[Stored entries]

■ ■ ■ ■ ■

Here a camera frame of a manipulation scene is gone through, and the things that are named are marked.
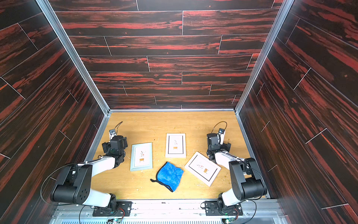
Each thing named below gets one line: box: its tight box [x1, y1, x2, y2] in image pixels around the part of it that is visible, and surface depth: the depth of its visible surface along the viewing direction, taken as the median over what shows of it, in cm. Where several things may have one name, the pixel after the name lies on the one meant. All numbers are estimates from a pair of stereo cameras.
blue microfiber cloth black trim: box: [150, 161, 185, 193], surface depth 84 cm
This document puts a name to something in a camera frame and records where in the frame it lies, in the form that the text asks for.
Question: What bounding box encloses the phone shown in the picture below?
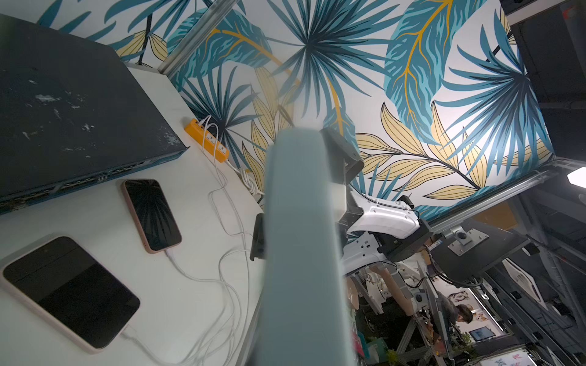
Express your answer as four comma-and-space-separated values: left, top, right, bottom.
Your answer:
121, 179, 183, 254
1, 236, 141, 354
256, 129, 354, 365

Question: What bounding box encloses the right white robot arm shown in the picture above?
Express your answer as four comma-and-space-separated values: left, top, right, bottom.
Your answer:
339, 189, 432, 275

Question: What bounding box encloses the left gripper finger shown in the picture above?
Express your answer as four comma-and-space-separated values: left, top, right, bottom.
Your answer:
250, 213, 265, 261

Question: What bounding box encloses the coiled white cord right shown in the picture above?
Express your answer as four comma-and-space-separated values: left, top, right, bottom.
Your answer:
228, 159, 266, 202

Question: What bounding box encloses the orange power strip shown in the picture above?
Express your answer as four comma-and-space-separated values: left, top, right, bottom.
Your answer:
184, 119, 229, 163

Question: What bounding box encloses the dark grey network switch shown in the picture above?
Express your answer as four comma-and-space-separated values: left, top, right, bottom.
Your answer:
1, 15, 186, 213

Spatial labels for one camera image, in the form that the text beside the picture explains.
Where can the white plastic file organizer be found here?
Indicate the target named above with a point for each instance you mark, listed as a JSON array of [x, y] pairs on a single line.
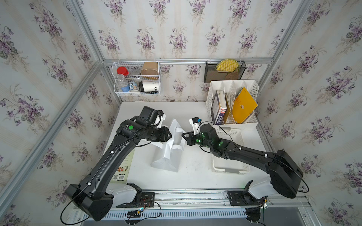
[[252, 87]]

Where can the green printed booklet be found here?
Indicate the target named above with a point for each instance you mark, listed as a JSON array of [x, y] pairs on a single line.
[[123, 170]]

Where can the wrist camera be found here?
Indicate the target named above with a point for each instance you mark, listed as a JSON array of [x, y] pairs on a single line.
[[195, 123], [162, 117]]

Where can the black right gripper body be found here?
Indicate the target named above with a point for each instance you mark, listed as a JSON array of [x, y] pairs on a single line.
[[198, 140]]

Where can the white insulated delivery bag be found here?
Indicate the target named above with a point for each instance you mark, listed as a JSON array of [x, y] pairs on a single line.
[[168, 154]]

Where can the white black cylinder can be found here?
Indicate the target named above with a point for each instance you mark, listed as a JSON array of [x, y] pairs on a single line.
[[149, 87]]

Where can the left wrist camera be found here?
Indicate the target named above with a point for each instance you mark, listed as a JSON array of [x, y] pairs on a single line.
[[162, 117]]

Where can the black mesh wall holder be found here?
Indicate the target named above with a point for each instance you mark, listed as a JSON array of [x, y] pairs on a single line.
[[211, 74]]

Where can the white wire wall basket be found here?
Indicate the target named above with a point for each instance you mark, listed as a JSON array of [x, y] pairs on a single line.
[[134, 77]]

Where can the yellow folder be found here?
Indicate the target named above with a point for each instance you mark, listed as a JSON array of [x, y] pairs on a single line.
[[243, 106]]

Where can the clear plastic bottle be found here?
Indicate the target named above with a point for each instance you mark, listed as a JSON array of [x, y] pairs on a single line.
[[122, 83]]

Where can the purple white book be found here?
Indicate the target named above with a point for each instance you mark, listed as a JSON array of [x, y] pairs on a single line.
[[219, 107]]

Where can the aluminium rail frame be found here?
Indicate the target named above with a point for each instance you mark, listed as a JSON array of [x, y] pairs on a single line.
[[216, 198]]

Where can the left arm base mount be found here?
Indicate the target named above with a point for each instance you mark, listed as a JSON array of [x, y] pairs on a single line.
[[132, 196]]

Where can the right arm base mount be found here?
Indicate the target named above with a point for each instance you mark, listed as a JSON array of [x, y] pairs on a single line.
[[244, 197]]

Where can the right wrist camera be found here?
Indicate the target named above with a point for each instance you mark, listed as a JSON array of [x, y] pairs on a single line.
[[195, 123]]

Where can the beige papers in organizer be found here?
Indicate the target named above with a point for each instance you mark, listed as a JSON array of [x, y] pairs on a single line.
[[230, 95]]

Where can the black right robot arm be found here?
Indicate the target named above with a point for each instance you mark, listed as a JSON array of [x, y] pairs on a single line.
[[285, 176]]

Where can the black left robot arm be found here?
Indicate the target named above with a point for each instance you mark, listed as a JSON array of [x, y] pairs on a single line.
[[90, 194]]

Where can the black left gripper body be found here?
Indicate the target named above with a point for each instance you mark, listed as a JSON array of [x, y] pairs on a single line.
[[156, 134]]

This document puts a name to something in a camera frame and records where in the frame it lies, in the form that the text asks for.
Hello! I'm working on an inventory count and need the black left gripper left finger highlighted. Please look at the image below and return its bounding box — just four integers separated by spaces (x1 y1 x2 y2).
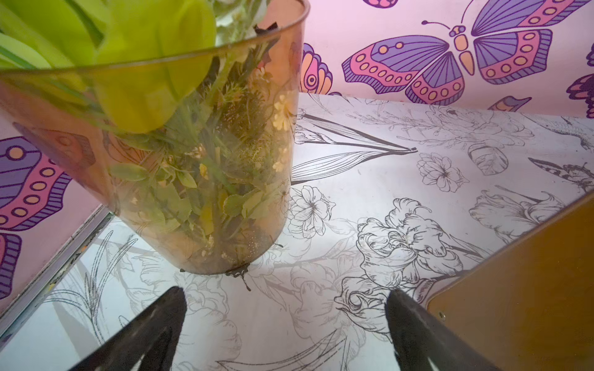
72 287 187 370

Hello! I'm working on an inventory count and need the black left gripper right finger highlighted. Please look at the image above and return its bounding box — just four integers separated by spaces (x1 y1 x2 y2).
385 289 498 370

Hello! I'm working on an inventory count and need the wooden three-tier shelf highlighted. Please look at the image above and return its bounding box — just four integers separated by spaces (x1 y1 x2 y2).
428 195 593 370

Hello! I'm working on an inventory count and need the clear vase with plants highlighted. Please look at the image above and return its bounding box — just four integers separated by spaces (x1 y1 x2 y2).
1 1 310 275

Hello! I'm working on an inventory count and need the aluminium frame rail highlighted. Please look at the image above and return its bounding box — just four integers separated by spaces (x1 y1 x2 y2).
1 207 114 349

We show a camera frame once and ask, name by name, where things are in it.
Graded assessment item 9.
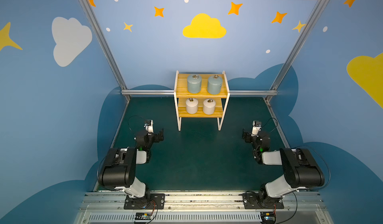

■ ■ ■ ■ ■

§ WHAT IS REQUIRED: When you copy the data, keep every line exact and drop the pictures.

§ WRITTEN REPLY:
Here a camera frame of a manipulation scene is gone through, and the things that are named are marked.
Each thing named below gets one line: box: its tight box [x1, y1, x2, y2] in image pixels around the part of it that is visible, and surface depth: the depth of its visible surface along the viewing direction, taken as the median over what shows of it, in cm. Where several things may have one name, the pixel after the name lies on the one meant. All numbers are estimates from a pair of stereo cameras.
blue microfiber cloth black trim: box: [150, 161, 185, 193], surface depth 84 cm
This document puts a name to something in a camera frame and records where in the frame it lies, in the form that the text asks for.
Question: What bounding box encloses the phone shown in the picture below?
Express your answer as four comma-and-space-separated values: left, top, right, bottom.
Your answer:
121, 179, 183, 254
1, 236, 141, 354
256, 129, 354, 365

Question: What bounding box encloses the right white robot arm shown in the picture above?
Express your answer as four comma-and-space-separated values: left, top, right, bottom.
Your answer:
339, 189, 432, 275

Question: What bounding box encloses the left gripper finger shown in the picture above?
Express your answer as four comma-and-space-separated values: left, top, right, bottom.
Your answer:
250, 213, 265, 261

Question: What bounding box encloses the coiled white cord right shown in the picture above?
Express your answer as four comma-and-space-separated values: left, top, right, bottom.
Your answer:
228, 159, 266, 202

Question: What bounding box encloses the orange power strip shown in the picture above?
Express your answer as four comma-and-space-separated values: left, top, right, bottom.
Your answer:
184, 119, 229, 163

Question: What bounding box encloses the dark grey network switch shown in the picture above?
Express your answer as four comma-and-space-separated values: left, top, right, bottom.
Your answer:
1, 15, 186, 213

Spatial labels for one camera image, in the form that the text beside the picture explains.
Where can the white plastic file organizer be found here?
Indicate the target named above with a point for each instance you mark, listed as a JSON array of [x, y] pairs on a single line.
[[252, 87]]

Where can the green printed booklet be found here?
Indicate the target named above with a point for each instance you mark, listed as a JSON array of [x, y] pairs on a single line.
[[123, 170]]

Where can the wrist camera be found here?
Indicate the target named above with a point for each instance you mark, listed as a JSON array of [x, y] pairs on a single line.
[[195, 123], [162, 117]]

Where can the black right gripper body be found here?
Indicate the target named above with a point for each instance you mark, listed as a JSON array of [x, y] pairs on a single line.
[[198, 140]]

Where can the white insulated delivery bag be found here?
Indicate the target named above with a point for each instance you mark, listed as a JSON array of [x, y] pairs on a single line.
[[168, 154]]

Where can the white black cylinder can be found here?
Indicate the target named above with a point for each instance you mark, listed as a JSON array of [x, y] pairs on a single line.
[[149, 87]]

Where can the left wrist camera be found here?
Indicate the target named above with a point for each instance you mark, listed as a JSON array of [x, y] pairs on a single line.
[[162, 117]]

Where can the black mesh wall holder be found here?
Indicate the target named above with a point for each instance you mark, listed as a JSON array of [x, y] pairs on a single line.
[[211, 74]]

Where can the white wire wall basket be found here?
Indicate the target named above with a point for each instance you mark, listed as a JSON array of [x, y] pairs on a single line.
[[134, 77]]

Where can the yellow folder be found here?
Indicate the target named above with a point for each instance you mark, listed as a JSON array of [x, y] pairs on a single line.
[[243, 106]]

Where can the clear plastic bottle be found here?
Indicate the target named above with a point for each instance you mark, listed as a JSON array of [x, y] pairs on a single line.
[[122, 83]]

Where can the purple white book be found here?
Indicate the target named above with a point for each instance you mark, listed as a JSON array of [x, y] pairs on a single line.
[[219, 107]]

Where can the aluminium rail frame be found here?
Indicate the target named above with a point for each instance you mark, listed as a JSON array of [x, y] pairs on a single line.
[[216, 198]]

Where can the left arm base mount be found here?
Indicate the target named above with a point for each instance you mark, listed as a JSON array of [x, y] pairs on a single line.
[[132, 196]]

Where can the right arm base mount be found here?
Indicate the target named above with a point for each instance you mark, listed as a JSON array of [x, y] pairs on a single line.
[[244, 197]]

Where can the right wrist camera be found here?
Indicate the target named above with a point for each instance you mark, listed as a JSON array of [x, y] pairs on a single line.
[[195, 123]]

Where can the beige papers in organizer be found here?
Indicate the target named above with a point for each instance you mark, listed as a JSON array of [x, y] pairs on a single line.
[[230, 95]]

Where can the black right robot arm be found here?
Indicate the target named above with a point for each instance you mark, listed as a JSON array of [x, y] pairs on a single line.
[[285, 176]]

Where can the black left robot arm be found here?
Indicate the target named above with a point for each instance you mark, listed as a JSON array of [x, y] pairs on a single line.
[[90, 194]]

Where can the black left gripper body be found here?
Indicate the target named above with a point for each instance you mark, listed as a JSON array of [x, y] pairs on a single line.
[[156, 134]]

This document puts a name to something in a camera frame and records where in the frame it lies, in the form that the text asks for.
Hello! I'm working on an inventory count and need the black left gripper left finger highlighted. Please look at the image below and return its bounding box — just four integers separated by spaces (x1 y1 x2 y2).
72 287 187 370

Hello! I'm working on an inventory count and need the black left gripper right finger highlighted. Please look at the image above and return its bounding box — just four integers separated by spaces (x1 y1 x2 y2).
385 289 498 370

Hello! I'm working on an inventory count and need the wooden three-tier shelf highlighted. Please look at the image above and return its bounding box — just four integers separated by spaces (x1 y1 x2 y2).
428 195 593 370

Hello! I'm working on an inventory count and need the clear vase with plants highlighted. Please look at the image above and return its bounding box — just four integers separated by spaces (x1 y1 x2 y2).
1 1 310 275

Hello! I'm working on an inventory count and need the aluminium frame rail highlighted. Please look at the image above and return its bounding box — just four integers separated by spaces (x1 y1 x2 y2).
1 207 114 349

We show a camera frame once and ask, name by name, where things are in it.
Graded assessment item 9.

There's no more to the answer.